EXERCISE DIRECTIONS →
Within the entries below, the lines from the one with "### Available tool" through the one with "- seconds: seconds" are to be set down exactly, both ends kept.

--- SOURCE RECORDS Enclosed Below ---

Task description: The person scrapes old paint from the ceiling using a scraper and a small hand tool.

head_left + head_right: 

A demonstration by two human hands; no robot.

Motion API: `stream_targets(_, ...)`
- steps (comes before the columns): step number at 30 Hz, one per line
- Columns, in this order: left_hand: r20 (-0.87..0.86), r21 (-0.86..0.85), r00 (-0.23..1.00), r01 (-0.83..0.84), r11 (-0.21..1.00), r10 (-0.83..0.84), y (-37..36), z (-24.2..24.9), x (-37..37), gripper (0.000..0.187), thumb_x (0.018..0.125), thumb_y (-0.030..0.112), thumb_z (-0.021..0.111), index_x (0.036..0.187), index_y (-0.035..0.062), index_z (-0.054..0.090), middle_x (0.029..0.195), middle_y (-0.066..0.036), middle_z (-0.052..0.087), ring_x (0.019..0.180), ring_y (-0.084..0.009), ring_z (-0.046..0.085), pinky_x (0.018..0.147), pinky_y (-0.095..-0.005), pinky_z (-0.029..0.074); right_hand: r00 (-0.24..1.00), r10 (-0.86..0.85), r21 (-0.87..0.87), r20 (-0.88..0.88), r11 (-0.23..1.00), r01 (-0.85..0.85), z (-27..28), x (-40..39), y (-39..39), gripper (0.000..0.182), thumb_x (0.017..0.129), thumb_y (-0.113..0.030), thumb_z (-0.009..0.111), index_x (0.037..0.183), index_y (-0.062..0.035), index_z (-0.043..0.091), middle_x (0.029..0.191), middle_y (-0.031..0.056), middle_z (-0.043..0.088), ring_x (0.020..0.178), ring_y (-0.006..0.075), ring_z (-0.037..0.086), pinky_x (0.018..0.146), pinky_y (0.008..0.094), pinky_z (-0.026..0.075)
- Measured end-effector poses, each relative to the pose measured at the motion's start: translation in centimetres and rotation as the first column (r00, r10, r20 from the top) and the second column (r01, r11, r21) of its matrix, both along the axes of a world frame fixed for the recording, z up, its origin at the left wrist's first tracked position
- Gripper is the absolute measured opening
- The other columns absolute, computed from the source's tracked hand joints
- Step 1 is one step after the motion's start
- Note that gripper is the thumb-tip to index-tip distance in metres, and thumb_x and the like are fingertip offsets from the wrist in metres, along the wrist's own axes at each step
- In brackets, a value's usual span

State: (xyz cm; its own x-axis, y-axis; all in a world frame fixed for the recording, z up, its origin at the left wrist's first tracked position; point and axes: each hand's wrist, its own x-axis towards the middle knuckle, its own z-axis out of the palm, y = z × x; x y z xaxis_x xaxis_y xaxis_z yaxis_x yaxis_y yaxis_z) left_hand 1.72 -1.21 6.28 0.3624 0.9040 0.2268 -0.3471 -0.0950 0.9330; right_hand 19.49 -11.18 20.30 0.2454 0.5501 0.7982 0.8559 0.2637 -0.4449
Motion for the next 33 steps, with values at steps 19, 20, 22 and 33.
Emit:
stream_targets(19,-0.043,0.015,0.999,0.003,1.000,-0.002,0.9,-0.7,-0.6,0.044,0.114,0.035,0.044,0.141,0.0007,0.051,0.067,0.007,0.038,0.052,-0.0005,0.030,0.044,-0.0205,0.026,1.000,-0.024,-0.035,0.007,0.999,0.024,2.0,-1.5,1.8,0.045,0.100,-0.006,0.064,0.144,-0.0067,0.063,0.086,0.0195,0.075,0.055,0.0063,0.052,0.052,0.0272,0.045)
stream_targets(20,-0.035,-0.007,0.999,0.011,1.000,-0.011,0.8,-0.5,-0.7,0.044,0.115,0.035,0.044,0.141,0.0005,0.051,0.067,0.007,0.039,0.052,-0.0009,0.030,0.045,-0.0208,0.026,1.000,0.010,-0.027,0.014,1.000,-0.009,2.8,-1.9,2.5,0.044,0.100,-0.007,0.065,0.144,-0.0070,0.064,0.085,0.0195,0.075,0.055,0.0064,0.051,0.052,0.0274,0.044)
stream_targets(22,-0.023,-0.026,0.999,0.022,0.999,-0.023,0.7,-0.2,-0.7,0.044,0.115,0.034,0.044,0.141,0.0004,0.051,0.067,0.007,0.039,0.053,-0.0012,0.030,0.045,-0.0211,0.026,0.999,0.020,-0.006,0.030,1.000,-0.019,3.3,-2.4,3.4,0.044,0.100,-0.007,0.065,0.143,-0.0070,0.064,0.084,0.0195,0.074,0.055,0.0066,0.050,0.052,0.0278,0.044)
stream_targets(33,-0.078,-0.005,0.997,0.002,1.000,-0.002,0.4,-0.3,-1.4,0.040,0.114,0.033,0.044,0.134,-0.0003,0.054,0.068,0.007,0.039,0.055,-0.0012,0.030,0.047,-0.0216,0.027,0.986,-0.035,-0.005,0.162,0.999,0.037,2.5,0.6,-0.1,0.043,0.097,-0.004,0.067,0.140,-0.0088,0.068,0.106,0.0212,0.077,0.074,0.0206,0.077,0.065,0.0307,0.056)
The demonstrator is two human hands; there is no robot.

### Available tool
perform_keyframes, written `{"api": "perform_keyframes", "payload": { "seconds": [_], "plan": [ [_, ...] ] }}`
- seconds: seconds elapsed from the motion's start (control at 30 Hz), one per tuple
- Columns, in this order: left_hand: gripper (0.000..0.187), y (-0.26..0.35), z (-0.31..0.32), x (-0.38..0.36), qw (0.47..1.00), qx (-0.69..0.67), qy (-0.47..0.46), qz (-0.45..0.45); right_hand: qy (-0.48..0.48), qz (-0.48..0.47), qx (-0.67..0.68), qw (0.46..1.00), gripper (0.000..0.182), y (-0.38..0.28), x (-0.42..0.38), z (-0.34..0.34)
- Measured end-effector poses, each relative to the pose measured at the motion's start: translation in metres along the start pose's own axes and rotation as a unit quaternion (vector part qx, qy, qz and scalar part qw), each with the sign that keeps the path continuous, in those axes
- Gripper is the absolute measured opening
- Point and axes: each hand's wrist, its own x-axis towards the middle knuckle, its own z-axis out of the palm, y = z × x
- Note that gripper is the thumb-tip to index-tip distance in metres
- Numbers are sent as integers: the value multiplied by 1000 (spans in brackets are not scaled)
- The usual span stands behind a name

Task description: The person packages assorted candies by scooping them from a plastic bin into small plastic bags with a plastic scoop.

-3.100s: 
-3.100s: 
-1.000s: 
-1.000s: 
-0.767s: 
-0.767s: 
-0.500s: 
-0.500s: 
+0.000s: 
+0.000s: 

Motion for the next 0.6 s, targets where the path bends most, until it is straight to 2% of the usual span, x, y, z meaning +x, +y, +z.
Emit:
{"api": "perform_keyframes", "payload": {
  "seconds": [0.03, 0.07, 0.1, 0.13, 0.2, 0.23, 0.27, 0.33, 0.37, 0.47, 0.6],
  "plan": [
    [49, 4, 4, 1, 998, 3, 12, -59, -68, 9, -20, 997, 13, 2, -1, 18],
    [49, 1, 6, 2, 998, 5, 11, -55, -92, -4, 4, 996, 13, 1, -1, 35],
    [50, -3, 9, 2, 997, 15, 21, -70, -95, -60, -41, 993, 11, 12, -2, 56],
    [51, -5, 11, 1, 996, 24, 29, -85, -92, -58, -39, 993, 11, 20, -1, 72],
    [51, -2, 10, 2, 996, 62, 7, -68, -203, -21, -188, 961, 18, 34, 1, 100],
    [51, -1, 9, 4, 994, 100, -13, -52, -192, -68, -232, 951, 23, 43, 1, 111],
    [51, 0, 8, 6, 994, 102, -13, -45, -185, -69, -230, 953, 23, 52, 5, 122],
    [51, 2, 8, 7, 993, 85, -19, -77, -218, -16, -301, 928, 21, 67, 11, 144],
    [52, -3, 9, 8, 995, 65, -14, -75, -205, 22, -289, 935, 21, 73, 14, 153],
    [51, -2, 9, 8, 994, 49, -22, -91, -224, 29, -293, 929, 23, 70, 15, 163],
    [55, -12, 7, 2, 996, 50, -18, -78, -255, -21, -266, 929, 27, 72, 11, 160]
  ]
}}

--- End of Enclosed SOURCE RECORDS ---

SOLUTION →
### Available tool
perform_keyframes, written `{"api": "perform_keyframes", "payload": { "seconds": [_], "plan": [ [_, ...] ] }}`
- seconds: seconds elapsed from the motion's start (control at 30 Hz), one per tuple

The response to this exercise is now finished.